■ **Assignment**
Reproduce everything from the line that contains "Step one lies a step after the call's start" down to the line that contains "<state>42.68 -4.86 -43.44" in the listing below, word for word and nothing more. Leave the pictures out.

■ **Records for the exercise**

★ ★ ★

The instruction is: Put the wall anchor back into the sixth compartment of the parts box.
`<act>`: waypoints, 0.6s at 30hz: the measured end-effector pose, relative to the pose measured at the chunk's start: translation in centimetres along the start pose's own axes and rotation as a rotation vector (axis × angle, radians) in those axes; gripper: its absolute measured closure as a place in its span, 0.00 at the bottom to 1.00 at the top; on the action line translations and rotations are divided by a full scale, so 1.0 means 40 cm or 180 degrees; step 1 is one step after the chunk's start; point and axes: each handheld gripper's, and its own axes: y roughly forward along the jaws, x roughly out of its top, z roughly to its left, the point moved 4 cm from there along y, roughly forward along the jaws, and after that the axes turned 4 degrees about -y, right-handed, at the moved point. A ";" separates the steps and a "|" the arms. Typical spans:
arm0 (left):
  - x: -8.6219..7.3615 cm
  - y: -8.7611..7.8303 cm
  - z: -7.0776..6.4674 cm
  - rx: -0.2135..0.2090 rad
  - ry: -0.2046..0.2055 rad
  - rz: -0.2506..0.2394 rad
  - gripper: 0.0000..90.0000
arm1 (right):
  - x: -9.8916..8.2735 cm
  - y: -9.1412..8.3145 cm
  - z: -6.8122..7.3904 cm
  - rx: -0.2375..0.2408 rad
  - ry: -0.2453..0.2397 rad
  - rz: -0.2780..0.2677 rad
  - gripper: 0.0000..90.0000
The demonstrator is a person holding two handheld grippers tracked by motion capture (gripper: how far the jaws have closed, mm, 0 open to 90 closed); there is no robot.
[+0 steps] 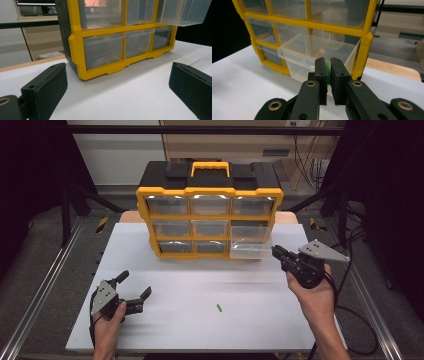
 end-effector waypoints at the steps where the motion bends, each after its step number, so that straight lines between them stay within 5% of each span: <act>1: 0.000 0.000 0.000 0.0000 0.0000 0.0000 0.02 | 0.000 0.000 0.000 0.0000 0.0000 0.0000 0.94; 18: -0.002 0.002 -0.003 -0.0011 0.0012 0.0027 0.02 | 0.129 0.019 -0.003 0.0128 -0.0141 -0.0055 0.94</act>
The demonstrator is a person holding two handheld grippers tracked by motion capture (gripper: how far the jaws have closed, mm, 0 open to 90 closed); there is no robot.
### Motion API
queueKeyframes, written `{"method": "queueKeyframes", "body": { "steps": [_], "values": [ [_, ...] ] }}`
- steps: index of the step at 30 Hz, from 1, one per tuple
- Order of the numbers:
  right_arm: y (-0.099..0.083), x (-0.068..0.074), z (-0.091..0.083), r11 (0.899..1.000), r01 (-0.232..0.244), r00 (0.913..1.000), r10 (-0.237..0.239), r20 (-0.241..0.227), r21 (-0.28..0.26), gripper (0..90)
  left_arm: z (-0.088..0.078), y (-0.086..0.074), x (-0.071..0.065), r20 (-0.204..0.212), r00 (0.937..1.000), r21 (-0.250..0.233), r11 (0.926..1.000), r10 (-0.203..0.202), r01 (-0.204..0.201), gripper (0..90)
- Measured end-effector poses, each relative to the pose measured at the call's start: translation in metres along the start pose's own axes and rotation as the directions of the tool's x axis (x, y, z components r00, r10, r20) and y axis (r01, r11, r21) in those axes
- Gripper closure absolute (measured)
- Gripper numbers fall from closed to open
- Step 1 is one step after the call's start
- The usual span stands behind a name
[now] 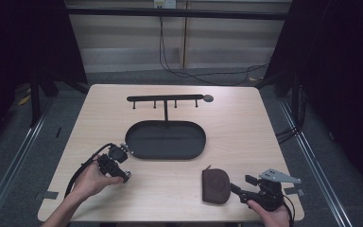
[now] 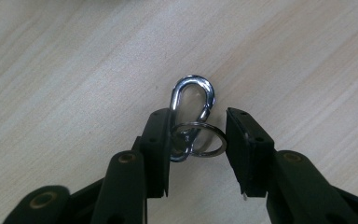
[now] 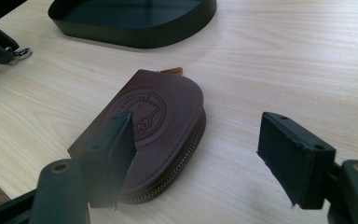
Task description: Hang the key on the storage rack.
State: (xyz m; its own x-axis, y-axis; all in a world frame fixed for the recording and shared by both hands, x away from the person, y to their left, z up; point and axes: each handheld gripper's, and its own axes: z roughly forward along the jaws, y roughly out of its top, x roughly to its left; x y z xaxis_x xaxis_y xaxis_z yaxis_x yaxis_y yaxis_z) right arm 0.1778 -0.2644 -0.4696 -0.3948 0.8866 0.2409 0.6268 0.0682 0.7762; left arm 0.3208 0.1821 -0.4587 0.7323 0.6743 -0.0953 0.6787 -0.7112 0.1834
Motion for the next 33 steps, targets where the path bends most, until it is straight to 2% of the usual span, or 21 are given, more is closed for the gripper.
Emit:
{"method": "queueKeyframes", "body": {
  "steps": [4,7,8,9,10,15,19,22,27,30,33],
  "values": [
    [0.000,0.000,0.000,1.000,-0.002,1.0000,0.002,0.000,0.001,27.0,-0.001,0.000,0.003,0.019,0.9998,0.008,1.0000,0.000,0.000,62.0],
    [0.000,0.000,0.000,1.000,-0.003,1.0000,0.003,0.000,0.001,27.0,-0.005,-0.001,0.006,0.045,0.9989,-0.009,0.9999,-0.014,0.014,65.2],
    [0.000,0.000,0.000,1.000,-0.003,1.0000,0.003,0.002,0.003,27.0,-0.008,-0.002,0.007,0.061,0.9981,-0.026,0.9996,-0.006,0.008,76.8],
    [0.000,0.000,0.000,1.000,-0.003,1.0000,0.003,0.002,0.003,27.0,-0.010,-0.002,0.008,0.067,0.9977,-0.036,0.9992,-0.014,0.016,76.8],
    [0.000,0.000,0.001,1.000,-0.003,1.0000,0.003,0.002,0.004,27.0,-0.011,-0.002,0.008,0.054,0.9985,-0.032,0.9994,-0.009,0.011,76.8],
    [0.000,0.000,0.000,1.000,-0.004,1.0000,0.004,0.002,0.000,27.0,-0.011,-0.002,0.010,0.069,0.9976,-0.030,0.9995,-0.006,0.008,79.6],
    [0.000,-0.001,0.001,1.000,-0.004,1.0000,0.004,0.000,0.002,27.0,-0.013,0.002,0.008,0.068,0.9976,-0.049,0.9987,-0.012,0.015,71.0],
    [0.000,-0.001,0.001,1.000,-0.004,1.0000,0.004,0.000,0.002,27.0,-0.014,0.009,0.006,0.057,0.9984,-0.047,0.9989,-0.004,0.007,68.7],
    [0.000,0.000,0.001,1.000,-0.003,1.0000,0.003,-0.005,0.002,27.0,-0.012,0.021,0.006,0.061,0.9981,-0.043,0.9991,0.003,0.000,65.2],
    [0.000,-0.001,0.001,1.000,-0.004,1.0000,0.004,-0.007,0.003,27.0,-0.009,0.026,0.007,0.078,0.9970,-0.045,0.9990,0.000,0.004,63.5],
    [0.000,-0.001,0.001,1.000,-0.003,1.0000,0.003,-0.008,0.004,27.0,-0.004,0.032,0.008,0.076,0.9971,-0.028,0.9996,0.000,0.002,62.1]
  ]
}}
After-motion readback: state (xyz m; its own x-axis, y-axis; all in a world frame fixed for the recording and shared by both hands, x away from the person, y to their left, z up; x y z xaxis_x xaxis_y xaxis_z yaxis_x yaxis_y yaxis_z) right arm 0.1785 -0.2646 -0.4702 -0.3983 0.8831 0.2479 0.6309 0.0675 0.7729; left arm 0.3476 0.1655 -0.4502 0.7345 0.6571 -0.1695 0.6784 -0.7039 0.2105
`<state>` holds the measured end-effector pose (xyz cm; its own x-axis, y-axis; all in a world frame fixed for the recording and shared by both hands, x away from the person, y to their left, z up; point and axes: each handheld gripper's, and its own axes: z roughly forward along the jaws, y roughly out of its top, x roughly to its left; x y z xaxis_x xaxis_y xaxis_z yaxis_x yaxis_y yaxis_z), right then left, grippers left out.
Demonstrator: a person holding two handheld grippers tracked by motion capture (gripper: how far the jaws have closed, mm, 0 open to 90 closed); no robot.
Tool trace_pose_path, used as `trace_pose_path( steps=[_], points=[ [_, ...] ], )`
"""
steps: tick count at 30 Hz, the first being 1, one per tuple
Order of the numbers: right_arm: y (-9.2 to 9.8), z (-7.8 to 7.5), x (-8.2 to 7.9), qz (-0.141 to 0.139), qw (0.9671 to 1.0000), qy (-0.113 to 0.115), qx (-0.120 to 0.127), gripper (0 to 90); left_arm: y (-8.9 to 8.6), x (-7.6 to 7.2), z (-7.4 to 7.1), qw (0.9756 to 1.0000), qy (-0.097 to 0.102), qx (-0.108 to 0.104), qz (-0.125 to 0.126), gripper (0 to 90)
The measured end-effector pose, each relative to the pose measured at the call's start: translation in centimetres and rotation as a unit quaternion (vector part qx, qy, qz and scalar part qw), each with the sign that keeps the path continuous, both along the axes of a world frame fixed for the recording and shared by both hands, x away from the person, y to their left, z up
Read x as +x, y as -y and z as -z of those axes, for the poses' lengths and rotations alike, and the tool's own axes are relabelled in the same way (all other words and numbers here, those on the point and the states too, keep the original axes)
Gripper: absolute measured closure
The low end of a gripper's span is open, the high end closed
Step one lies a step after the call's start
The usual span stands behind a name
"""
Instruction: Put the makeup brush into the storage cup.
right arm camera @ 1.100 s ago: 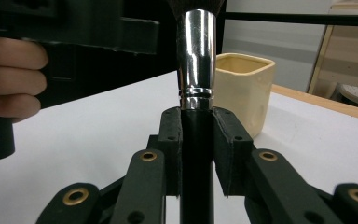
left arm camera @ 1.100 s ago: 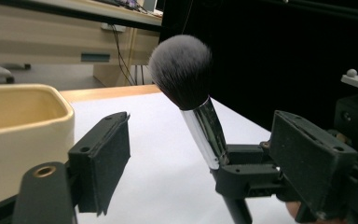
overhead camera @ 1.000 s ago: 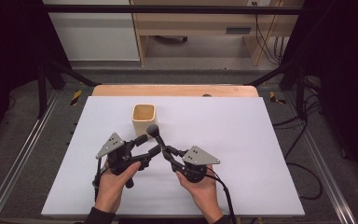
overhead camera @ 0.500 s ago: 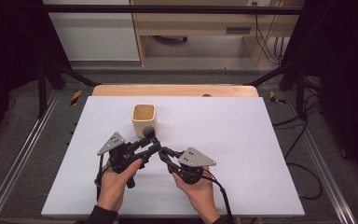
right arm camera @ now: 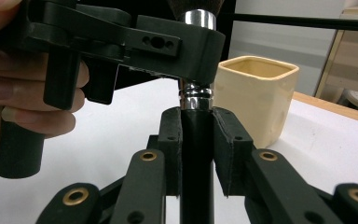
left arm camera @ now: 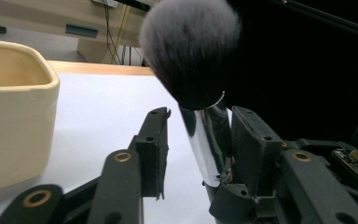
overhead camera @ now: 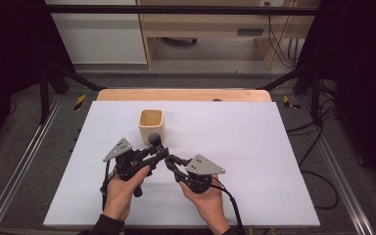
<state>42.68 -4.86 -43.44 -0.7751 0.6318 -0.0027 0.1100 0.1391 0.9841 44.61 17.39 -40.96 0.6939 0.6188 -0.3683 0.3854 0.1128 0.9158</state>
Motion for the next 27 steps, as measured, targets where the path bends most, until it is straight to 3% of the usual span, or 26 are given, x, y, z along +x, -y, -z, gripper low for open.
trace_pose_path(
  steps=[13, 21, 22, 27],
  points=[
    [-0.18, 0.08, 0.07, 0.0, 1.0, -0.006, -0.005, 74.2, -0.03, -0.05, -0.08, 1.0, 0.0, -0.003, 0.002, 67.3],
    [-0.34, -0.03, 0.38, -0.012, 0.9998, -0.009, -0.01, 72.7, 0.14, -0.43, -0.39, 0.9998, 0.017, 0.006, -0.001, 70.7],
    [-0.32, -0.21, 0.37, -0.01, 0.9998, -0.009, -0.013, 66.8, 0.05, -0.5, -0.57, 0.9997, 0.024, 0.002, -0.006, 70.8],
    [-0.32, -0.39, 0.44, -0.011, 0.9994, -0.018, -0.027, 54.8, -0.02, -0.54, -0.99, 0.9993, 0.035, 0.009, -0.01, 70.8]
  ],
)
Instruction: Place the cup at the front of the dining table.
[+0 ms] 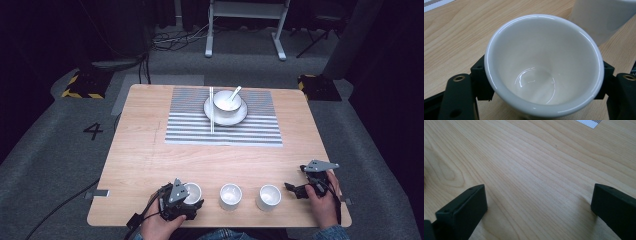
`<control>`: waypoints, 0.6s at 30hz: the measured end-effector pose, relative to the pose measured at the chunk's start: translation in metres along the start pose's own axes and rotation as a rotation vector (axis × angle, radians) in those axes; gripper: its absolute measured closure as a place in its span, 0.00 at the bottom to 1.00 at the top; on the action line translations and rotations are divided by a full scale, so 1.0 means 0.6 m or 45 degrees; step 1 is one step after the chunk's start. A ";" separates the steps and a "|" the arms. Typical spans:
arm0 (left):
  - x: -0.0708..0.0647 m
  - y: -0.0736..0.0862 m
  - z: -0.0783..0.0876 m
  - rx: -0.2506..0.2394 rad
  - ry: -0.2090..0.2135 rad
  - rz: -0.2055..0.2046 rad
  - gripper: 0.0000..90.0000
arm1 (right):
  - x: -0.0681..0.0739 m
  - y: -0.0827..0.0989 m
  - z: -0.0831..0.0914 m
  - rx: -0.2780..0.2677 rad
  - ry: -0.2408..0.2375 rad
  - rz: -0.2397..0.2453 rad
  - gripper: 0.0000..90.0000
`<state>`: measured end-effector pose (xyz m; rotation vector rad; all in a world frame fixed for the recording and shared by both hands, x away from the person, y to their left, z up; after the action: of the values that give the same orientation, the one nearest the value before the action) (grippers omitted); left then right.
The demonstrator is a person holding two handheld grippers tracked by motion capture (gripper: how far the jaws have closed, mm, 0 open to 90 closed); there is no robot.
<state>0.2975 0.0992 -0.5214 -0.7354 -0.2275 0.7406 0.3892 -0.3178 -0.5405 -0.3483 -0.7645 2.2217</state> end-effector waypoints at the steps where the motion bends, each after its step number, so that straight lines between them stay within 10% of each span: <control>1: 0.000 0.000 0.000 0.003 0.001 0.001 0.30 | 0.000 0.000 0.000 0.000 0.000 0.000 0.01; 18: 0.008 -0.039 0.043 0.046 0.016 0.049 0.30 | 0.000 0.000 0.000 0.001 -0.002 0.000 0.01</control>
<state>0.3020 0.1045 -0.4870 -0.7112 -0.1884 0.7746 0.3893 -0.3179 -0.5406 -0.3467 -0.7645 2.2222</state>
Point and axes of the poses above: each handheld gripper's, and its own axes: z roughly backward along the jaws, y roughly out of its underside, x roughly to its left, the point moved 5 cm from there along -z, roughly forward along the jaws, and after that the axes turned 7 degrees about x, right-handed, at the moved point
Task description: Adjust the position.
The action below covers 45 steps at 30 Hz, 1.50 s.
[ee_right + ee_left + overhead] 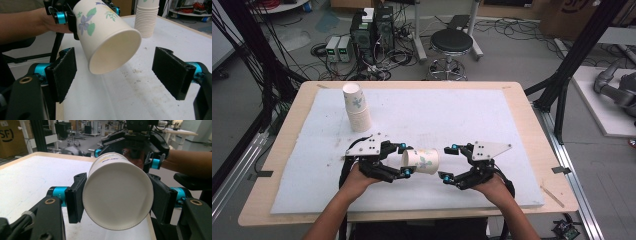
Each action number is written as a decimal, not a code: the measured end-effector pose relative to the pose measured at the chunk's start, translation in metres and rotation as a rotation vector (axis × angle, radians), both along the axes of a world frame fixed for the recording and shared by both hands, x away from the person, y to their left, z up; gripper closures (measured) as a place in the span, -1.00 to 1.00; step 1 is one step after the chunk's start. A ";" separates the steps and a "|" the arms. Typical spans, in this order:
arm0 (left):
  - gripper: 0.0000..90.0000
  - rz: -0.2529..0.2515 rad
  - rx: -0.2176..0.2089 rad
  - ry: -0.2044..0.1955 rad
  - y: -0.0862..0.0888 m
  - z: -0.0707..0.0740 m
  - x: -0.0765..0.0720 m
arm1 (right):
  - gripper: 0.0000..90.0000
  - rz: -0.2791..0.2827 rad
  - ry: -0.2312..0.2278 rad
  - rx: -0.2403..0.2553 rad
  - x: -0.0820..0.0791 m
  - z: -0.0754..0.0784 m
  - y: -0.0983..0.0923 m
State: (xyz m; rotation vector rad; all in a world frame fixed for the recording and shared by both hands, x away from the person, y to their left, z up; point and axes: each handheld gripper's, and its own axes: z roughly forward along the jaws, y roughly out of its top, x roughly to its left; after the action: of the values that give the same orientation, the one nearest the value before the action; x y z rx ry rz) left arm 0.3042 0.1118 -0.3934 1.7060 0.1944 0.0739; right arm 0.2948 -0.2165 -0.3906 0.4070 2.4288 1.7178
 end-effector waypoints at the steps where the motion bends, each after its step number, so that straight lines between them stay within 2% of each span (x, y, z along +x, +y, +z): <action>1: -0.17 -0.003 -0.003 -0.003 0.000 0.000 0.000 | -0.55 -0.002 0.002 0.001 0.001 -0.001 0.000; 8: -0.17 -0.015 -0.018 -0.009 -0.001 0.002 -0.002 | -0.55 0.022 0.018 0.018 0.001 -0.003 0.000; 20: -0.17 -0.073 -0.021 -0.020 -0.009 0.004 -0.006 | -0.55 0.091 0.041 0.072 0.003 -0.007 0.003; 27: -0.17 -0.086 -0.029 -0.020 -0.011 0.005 -0.006 | -0.54 0.118 0.057 0.089 0.004 -0.011 0.007; 33: -0.17 -0.085 -0.042 -0.013 -0.010 0.003 -0.006 | -0.44 0.147 0.096 0.115 0.007 -0.013 0.008; 41: -0.17 -0.092 -0.070 -0.005 -0.010 0.002 -0.006 | -0.37 0.166 0.092 0.144 0.008 -0.014 0.007; 45: -0.17 -0.091 -0.085 0.005 -0.010 0.001 -0.005 | -0.32 0.170 0.110 0.169 0.009 -0.014 0.005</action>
State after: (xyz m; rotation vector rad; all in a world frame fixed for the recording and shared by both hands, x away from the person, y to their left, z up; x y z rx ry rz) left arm 0.2992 0.1016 -0.3923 1.6281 0.1213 -0.0064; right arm 0.3033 -0.2112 -0.4047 0.3296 2.4657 2.0316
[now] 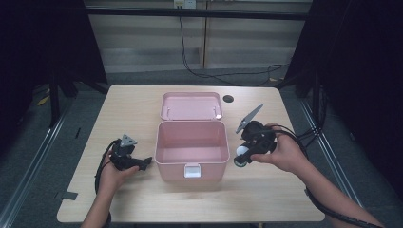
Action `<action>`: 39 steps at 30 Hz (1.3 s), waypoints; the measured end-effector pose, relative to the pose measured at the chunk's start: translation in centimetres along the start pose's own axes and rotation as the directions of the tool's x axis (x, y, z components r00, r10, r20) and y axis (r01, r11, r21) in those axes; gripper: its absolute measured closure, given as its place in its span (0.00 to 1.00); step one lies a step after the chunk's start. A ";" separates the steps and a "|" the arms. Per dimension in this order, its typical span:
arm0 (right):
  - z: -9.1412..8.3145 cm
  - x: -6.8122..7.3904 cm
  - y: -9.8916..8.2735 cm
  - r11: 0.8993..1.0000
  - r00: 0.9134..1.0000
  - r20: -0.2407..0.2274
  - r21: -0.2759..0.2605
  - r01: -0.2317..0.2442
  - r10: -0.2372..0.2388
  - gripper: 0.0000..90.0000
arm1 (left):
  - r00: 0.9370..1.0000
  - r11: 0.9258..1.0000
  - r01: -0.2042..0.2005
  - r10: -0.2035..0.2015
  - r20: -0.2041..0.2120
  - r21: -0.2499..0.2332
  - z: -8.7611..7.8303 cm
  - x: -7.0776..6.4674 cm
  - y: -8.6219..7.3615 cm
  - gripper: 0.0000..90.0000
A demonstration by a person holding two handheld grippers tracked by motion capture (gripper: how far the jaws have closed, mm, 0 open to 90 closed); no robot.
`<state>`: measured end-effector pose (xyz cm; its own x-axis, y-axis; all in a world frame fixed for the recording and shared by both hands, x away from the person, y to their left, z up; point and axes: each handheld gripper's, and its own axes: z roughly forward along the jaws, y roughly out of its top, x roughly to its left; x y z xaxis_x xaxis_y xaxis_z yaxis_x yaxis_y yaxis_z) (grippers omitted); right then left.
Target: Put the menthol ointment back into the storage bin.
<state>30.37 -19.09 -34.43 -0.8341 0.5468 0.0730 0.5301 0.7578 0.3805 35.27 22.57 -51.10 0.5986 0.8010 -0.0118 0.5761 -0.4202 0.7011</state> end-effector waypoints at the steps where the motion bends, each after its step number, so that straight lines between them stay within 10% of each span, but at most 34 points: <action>1: -0.2 -0.1 0.1 1.000 1.000 -0.003 -0.005 -0.004 0.004 0.56 | 1.000 1.000 0.001 -0.001 -0.001 -0.001 0.0 0.0 0.0 0.02; 39: -2.9 -0.6 7.0 1.000 1.000 0.013 0.003 0.002 -0.002 0.56 | 1.000 1.000 -0.001 0.001 0.004 0.003 0.0 0.0 0.0 0.01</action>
<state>34.10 -15.15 -29.12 -0.8333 0.5494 0.0605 0.5285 0.7600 0.3783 35.28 22.53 -51.10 0.6016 0.7986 -0.0139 0.5769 -0.4224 0.6991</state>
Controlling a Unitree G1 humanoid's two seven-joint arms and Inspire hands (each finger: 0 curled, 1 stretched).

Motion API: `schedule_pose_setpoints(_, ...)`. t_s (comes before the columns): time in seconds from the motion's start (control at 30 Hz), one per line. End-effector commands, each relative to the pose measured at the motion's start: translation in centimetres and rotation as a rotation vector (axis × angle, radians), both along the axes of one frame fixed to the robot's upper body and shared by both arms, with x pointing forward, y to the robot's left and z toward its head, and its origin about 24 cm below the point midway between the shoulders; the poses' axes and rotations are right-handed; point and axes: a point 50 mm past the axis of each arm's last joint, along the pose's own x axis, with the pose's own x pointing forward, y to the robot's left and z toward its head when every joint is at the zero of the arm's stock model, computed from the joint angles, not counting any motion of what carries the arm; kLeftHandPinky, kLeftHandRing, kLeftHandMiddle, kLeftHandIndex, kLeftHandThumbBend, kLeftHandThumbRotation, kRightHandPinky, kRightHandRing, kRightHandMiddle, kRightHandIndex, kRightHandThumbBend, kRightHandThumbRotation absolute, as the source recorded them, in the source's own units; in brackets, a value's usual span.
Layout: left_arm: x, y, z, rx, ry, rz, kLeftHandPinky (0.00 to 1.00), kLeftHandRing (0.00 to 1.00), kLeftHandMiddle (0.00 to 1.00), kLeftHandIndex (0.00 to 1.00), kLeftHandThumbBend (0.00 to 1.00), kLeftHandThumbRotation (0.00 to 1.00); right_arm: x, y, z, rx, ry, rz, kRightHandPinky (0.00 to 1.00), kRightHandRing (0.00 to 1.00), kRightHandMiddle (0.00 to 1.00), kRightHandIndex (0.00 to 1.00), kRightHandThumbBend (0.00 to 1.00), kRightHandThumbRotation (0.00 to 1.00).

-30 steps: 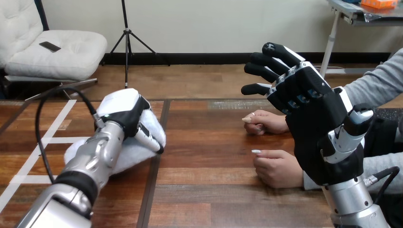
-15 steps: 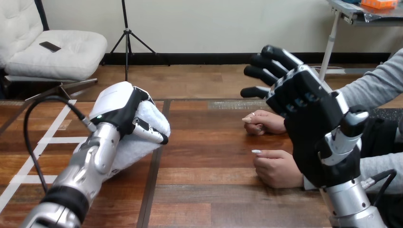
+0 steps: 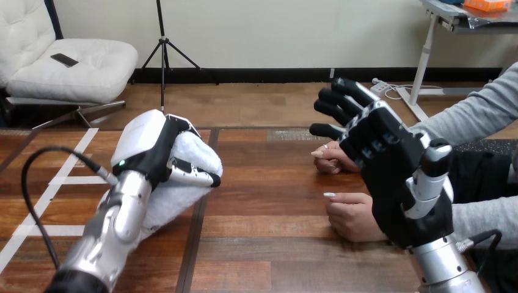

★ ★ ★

■ **Answer box**
Step one lies a step after the call's start
The usual span stands behind a name
"""
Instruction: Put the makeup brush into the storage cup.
right arm camera @ 1.100 s ago: 
left arm camera @ 1.100 s ago: 
overhead camera @ 1.000 s ago: 
overhead camera @ 0.500 s ago: 
right arm camera @ now: 
left arm camera @ now: 
overhead camera @ now: 
<state>42.68 -4.86 -43.44 -0.7751 0.6318 -0.0027 0.1100 0.1391 0.9841 44.61 17.39 -40.96 0.6939 0.6188 -0.3683 0.3854 0.1128 0.9158</state>

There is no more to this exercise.